[Records from a data source]
*** Block opens ***

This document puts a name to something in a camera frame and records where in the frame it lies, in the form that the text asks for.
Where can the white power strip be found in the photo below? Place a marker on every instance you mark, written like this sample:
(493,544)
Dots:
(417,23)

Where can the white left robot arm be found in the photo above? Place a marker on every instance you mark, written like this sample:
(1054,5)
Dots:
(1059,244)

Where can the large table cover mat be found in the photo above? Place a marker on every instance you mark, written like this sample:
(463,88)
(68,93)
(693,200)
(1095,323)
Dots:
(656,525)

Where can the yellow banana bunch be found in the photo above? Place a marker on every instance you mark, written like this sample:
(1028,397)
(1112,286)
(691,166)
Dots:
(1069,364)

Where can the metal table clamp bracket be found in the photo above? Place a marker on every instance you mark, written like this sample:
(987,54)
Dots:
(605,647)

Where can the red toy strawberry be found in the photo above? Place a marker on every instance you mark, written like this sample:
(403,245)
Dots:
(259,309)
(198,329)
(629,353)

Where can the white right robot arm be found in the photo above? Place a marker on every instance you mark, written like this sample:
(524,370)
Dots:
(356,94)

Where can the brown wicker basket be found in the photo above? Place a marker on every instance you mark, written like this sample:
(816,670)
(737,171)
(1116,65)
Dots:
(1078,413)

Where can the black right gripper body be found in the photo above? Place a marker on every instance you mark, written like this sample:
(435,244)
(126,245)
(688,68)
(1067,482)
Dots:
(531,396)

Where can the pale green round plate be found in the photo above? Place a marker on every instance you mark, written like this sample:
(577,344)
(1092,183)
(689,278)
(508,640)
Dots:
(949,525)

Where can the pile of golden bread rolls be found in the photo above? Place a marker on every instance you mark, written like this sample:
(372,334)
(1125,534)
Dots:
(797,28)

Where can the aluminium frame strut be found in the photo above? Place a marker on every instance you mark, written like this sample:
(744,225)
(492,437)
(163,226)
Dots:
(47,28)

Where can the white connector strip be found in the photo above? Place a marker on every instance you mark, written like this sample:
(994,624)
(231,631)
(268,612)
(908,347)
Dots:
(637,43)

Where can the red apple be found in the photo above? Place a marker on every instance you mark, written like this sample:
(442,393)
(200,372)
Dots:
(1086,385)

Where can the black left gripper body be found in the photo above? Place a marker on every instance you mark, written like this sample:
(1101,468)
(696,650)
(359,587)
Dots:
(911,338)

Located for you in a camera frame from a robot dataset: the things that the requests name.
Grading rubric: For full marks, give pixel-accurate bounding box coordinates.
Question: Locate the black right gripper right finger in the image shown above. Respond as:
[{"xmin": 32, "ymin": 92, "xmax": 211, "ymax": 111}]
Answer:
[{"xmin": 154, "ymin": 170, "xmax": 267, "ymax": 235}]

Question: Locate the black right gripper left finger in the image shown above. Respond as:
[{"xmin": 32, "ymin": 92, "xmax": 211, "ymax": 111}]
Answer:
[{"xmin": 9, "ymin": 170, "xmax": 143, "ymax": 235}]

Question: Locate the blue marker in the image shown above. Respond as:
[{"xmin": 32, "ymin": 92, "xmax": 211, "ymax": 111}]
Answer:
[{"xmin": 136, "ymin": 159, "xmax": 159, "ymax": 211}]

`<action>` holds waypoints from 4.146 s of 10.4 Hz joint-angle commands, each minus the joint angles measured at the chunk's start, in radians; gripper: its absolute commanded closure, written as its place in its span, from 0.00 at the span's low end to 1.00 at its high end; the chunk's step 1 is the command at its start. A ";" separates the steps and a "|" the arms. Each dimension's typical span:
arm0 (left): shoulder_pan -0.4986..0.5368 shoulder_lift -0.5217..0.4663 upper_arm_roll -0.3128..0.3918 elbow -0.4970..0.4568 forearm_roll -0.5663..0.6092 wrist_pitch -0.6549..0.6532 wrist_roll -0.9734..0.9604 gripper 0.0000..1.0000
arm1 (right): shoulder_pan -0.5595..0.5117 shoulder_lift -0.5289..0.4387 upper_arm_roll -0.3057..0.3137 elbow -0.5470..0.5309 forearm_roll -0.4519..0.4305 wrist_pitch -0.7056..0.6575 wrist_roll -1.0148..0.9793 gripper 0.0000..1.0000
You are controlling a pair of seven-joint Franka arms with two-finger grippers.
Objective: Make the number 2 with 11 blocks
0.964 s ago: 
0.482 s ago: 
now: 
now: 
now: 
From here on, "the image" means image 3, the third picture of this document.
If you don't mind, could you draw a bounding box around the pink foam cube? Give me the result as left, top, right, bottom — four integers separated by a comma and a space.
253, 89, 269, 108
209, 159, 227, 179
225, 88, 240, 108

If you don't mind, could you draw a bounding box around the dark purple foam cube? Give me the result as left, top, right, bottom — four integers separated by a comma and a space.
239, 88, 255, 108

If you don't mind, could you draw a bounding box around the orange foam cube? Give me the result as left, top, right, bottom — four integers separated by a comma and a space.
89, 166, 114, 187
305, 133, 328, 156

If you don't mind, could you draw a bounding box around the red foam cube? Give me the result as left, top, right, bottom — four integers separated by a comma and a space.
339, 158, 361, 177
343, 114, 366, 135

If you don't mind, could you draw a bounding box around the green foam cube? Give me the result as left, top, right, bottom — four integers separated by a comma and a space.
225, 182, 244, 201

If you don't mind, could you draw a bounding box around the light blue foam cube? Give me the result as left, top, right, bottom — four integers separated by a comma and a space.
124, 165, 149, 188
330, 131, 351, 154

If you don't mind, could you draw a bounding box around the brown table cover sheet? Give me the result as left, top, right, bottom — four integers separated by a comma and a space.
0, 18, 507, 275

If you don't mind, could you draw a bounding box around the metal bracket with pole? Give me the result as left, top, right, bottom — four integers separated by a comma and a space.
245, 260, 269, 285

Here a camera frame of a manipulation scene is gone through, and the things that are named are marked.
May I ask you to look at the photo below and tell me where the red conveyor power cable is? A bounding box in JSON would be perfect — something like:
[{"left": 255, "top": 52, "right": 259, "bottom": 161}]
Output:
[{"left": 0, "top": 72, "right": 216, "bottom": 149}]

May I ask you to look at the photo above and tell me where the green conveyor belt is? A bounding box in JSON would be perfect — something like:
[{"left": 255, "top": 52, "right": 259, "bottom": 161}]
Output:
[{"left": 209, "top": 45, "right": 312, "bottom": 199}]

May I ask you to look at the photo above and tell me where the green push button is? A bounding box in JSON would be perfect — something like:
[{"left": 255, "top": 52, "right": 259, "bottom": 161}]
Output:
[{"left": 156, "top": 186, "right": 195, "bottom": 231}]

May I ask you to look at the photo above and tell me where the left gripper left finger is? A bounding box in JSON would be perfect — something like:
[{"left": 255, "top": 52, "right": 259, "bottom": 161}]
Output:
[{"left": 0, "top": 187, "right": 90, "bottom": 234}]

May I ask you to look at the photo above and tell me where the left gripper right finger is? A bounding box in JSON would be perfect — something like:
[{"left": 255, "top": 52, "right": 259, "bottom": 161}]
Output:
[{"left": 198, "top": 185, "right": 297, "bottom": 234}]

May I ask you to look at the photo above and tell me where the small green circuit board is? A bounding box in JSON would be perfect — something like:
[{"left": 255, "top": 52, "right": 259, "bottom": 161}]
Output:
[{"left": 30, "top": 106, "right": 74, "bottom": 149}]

*** Block closes ***

> **WHAT TO WORK ON**:
Would you mind giving all the records again exactly?

> **EXERCISE SOLUTION**:
This document puts a name to something in a camera frame and records where in the frame it lies, in the form that the text asks for.
Where can the white power strip be found in the photo below? Place a marker on every instance you mark, written like this sample:
(493,544)
Dots:
(417,23)

Where can the white left robot arm be found in the photo above? Place a marker on every instance you mark, written like this sample:
(1054,5)
Dots:
(1059,244)

Where can the large table cover mat be found in the photo above? Place a marker on every instance you mark, written like this sample:
(463,88)
(68,93)
(693,200)
(1095,323)
Dots:
(656,525)

Where can the yellow banana bunch be found in the photo above? Place a marker on every instance you mark, written like this sample:
(1028,397)
(1112,286)
(691,166)
Dots:
(1069,364)

Where can the metal table clamp bracket be found in the photo above? Place a marker on every instance you mark, written like this sample:
(987,54)
Dots:
(605,647)

Where can the red toy strawberry be found in the photo above? Place a marker on every instance you mark, written like this sample:
(403,245)
Dots:
(259,309)
(198,329)
(629,353)

Where can the white right robot arm be found in the photo above? Place a marker on every instance you mark, written like this sample:
(524,370)
Dots:
(356,94)

Where can the brown wicker basket be found in the photo above? Place a marker on every instance you mark, written like this sample:
(816,670)
(737,171)
(1116,65)
Dots:
(1078,413)

Where can the black right gripper body be found in the photo above? Place a marker on every instance you mark, written like this sample:
(435,244)
(126,245)
(688,68)
(1067,482)
Dots:
(531,396)

Where can the pale green round plate be found in the photo above? Place a marker on every instance you mark, written like this sample:
(577,344)
(1092,183)
(689,278)
(508,640)
Dots:
(949,525)

Where can the pile of golden bread rolls be found in the photo above? Place a marker on every instance you mark, written like this sample:
(372,334)
(1125,534)
Dots:
(797,28)

Where can the aluminium frame strut be found in the photo above? Place a marker on every instance you mark, written like this sample:
(744,225)
(492,437)
(163,226)
Dots:
(47,28)

Where can the white connector strip be found in the photo above? Place a marker on every instance you mark, written like this sample:
(994,624)
(231,631)
(268,612)
(908,347)
Dots:
(637,43)

Where can the red apple be found in the photo above? Place a marker on every instance you mark, written like this sample:
(442,393)
(200,372)
Dots:
(1086,385)

Where can the black left gripper body be found in the photo above? Place a marker on every instance you mark, written like this sample:
(1101,468)
(696,650)
(359,587)
Dots:
(911,338)

Located for you in a camera frame from a robot dataset: the things that the requests name.
Grading rubric: For full marks, give pixel-accurate bounding box coordinates.
Question: Locate the black right gripper right finger in the image shown above. Respond as:
[{"xmin": 32, "ymin": 92, "xmax": 211, "ymax": 111}]
Answer:
[{"xmin": 154, "ymin": 170, "xmax": 267, "ymax": 235}]

Question: Locate the black right gripper left finger in the image shown above. Respond as:
[{"xmin": 32, "ymin": 92, "xmax": 211, "ymax": 111}]
Answer:
[{"xmin": 9, "ymin": 170, "xmax": 143, "ymax": 235}]

Question: Locate the blue marker in the image shown above. Respond as:
[{"xmin": 32, "ymin": 92, "xmax": 211, "ymax": 111}]
Answer:
[{"xmin": 136, "ymin": 159, "xmax": 159, "ymax": 211}]

`<action>` holds waypoints from 4.146 s of 10.4 Hz joint-angle commands, each minus the joint angles measured at the chunk's start, in radians; gripper: its absolute commanded closure, written as its place in its span, from 0.00 at the span's low end to 1.00 at its high end; the chunk's step 1 is the command at its start. A ";" separates the steps and a "|" the arms. Each dimension's typical span:
arm0 (left): shoulder_pan -0.4986..0.5368 shoulder_lift -0.5217..0.4663 upper_arm_roll -0.3128..0.3918 elbow -0.4970..0.4568 forearm_roll -0.5663..0.6092 wrist_pitch -0.6549..0.6532 wrist_roll -0.9734..0.9604 gripper 0.0000..1.0000
arm1 (right): shoulder_pan -0.5595..0.5117 shoulder_lift -0.5289..0.4387 upper_arm_roll -0.3057..0.3137 elbow -0.5470..0.5309 forearm_roll -0.4519..0.4305 wrist_pitch -0.7056..0.6575 wrist_roll -1.0148..0.9793 gripper 0.0000..1.0000
You are controlling a pair of seven-joint Franka arms with two-finger grippers.
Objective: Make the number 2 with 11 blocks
0.964 s ago: 
0.482 s ago: 
now: 
now: 
now: 
From here on, "the image" means image 3, the third picture of this document.
If you don't mind, could you draw a bounding box around the pink foam cube? Give me the result as left, top, right, bottom — four integers separated by a comma and a space.
253, 89, 269, 108
209, 159, 227, 179
225, 88, 240, 108

If you don't mind, could you draw a bounding box around the dark purple foam cube? Give me the result as left, top, right, bottom — four integers separated by a comma and a space.
239, 88, 255, 108

If you don't mind, could you draw a bounding box around the orange foam cube? Give me the result as left, top, right, bottom — four integers separated by a comma and a space.
89, 166, 114, 187
305, 133, 328, 156

If you don't mind, could you draw a bounding box around the red foam cube? Give me the result as left, top, right, bottom — four integers separated by a comma and a space.
339, 158, 361, 177
343, 114, 366, 135

If you don't mind, could you draw a bounding box around the green foam cube? Give me the result as left, top, right, bottom — four integers separated by a comma and a space.
225, 182, 244, 201

If you don't mind, could you draw a bounding box around the light blue foam cube? Give me the result as left, top, right, bottom — four integers separated by a comma and a space.
124, 165, 149, 188
330, 131, 351, 154

If you don't mind, could you draw a bounding box around the brown table cover sheet? Give me the result as left, top, right, bottom — four integers separated by a comma and a space.
0, 18, 507, 275

If you don't mind, could you draw a bounding box around the metal bracket with pole? Give me the result as left, top, right, bottom — four integers separated by a comma and a space.
245, 260, 269, 285

Here a camera frame of a manipulation scene is gone through, and the things that are named are marked.
May I ask you to look at the photo below and tell me where the red conveyor power cable is? A bounding box in JSON would be perfect — something like:
[{"left": 255, "top": 52, "right": 259, "bottom": 161}]
Output:
[{"left": 0, "top": 72, "right": 216, "bottom": 149}]

May I ask you to look at the photo above and tell me where the green conveyor belt is? A bounding box in JSON would be perfect — something like:
[{"left": 255, "top": 52, "right": 259, "bottom": 161}]
Output:
[{"left": 209, "top": 45, "right": 312, "bottom": 199}]

May I ask you to look at the photo above and tell me where the green push button is? A bounding box in JSON would be perfect — something like:
[{"left": 255, "top": 52, "right": 259, "bottom": 161}]
Output:
[{"left": 156, "top": 186, "right": 195, "bottom": 231}]

May I ask you to look at the photo above and tell me where the left gripper left finger is? A bounding box in JSON would be perfect — something like:
[{"left": 255, "top": 52, "right": 259, "bottom": 161}]
Output:
[{"left": 0, "top": 187, "right": 90, "bottom": 234}]

May I ask you to look at the photo above and tell me where the left gripper right finger is? A bounding box in JSON would be perfect — something like:
[{"left": 255, "top": 52, "right": 259, "bottom": 161}]
Output:
[{"left": 198, "top": 185, "right": 297, "bottom": 234}]

May I ask you to look at the photo above and tell me where the small green circuit board is? A bounding box in JSON would be perfect — something like:
[{"left": 255, "top": 52, "right": 259, "bottom": 161}]
Output:
[{"left": 30, "top": 106, "right": 74, "bottom": 149}]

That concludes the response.